--- PROBLEM TO SOLVE ---
Set the data down once more, in full and exactly.
----------
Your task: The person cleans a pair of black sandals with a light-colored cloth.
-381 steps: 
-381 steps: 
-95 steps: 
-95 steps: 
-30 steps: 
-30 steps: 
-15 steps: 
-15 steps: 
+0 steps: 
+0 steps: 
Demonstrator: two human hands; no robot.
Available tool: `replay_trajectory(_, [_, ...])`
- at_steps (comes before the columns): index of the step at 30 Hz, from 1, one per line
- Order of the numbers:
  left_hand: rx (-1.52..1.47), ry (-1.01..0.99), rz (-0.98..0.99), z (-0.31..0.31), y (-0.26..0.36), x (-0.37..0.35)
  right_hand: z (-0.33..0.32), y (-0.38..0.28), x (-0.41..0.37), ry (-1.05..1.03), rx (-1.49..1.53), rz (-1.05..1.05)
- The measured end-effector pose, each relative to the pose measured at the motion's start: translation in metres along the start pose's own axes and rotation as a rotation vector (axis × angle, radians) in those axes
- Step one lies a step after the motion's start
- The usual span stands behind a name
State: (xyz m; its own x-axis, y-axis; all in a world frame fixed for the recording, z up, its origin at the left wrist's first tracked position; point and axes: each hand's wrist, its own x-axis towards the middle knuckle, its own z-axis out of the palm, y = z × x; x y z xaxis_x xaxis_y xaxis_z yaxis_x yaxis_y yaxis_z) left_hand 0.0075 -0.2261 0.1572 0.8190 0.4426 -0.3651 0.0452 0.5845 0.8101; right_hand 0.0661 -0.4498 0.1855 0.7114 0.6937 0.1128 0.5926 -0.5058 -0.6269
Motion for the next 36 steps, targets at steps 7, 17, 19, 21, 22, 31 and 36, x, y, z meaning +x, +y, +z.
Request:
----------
--- FINISHED EXERCISE ---
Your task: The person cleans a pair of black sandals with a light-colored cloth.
-381 steps: 
-381 steps: 
-95 steps: 
-95 steps: 
-30 steps: 
-30 steps: 
-15 steps: 
-15 steps: 
+0 steps: 
+0 steps: 
Demonstrator: two human hands; no robot.
Available tool: `replay_trajectory(_, [_, ...])`
- at_steps (comes before the columns): index of the step at 30 Hz, from 1, one per line
- Order of the numbers:
  left_hand: rx (-1.52..1.47), ry (-1.01..0.99), rz (-0.98..0.99), z (-0.31..0.31), y (-0.26..0.36), x (-0.37..0.35)
  right_hand: z (-0.33..0.32), y (-0.38..0.28), x (-0.41..0.37), ry (-1.05..1.03), rx (-1.49..1.53), rz (-1.05..1.05)
- The measured end-effector pose, each relative to the pose measured at the motion's start: translation in metres along the start pose's own axes and rotation as a rotation vector (axis × angle, radians) in those axes
- Step one lies a step after the motion's start
- The usual span stands behind a name
State: (xyz m; its own x-axis, y-axis; all in a world frame fixed for the recording, z up, its origin at the left wrist's first tracked position; point and axes: each hand's wrist, its own x-axis towards the middle knuckle, its own z-axis out of the palm, y = z × x; x y z xaxis_x xaxis_y xaxis_z yaxis_x yaxis_y yaxis_z) left_hand 0.0075 -0.2261 0.1572 0.8190 0.4426 -0.3651 0.0452 0.5845 0.8101; right_hand 0.0661 -0.4498 0.1855 0.7114 0.6937 0.1128 0.5926 -0.5058 -0.6269
Motion for the next 36 steps, targets at steps 7, 17, 19, 21, 22, 31 and 36, x, y, z meaning +x, +y, +z.
Request:

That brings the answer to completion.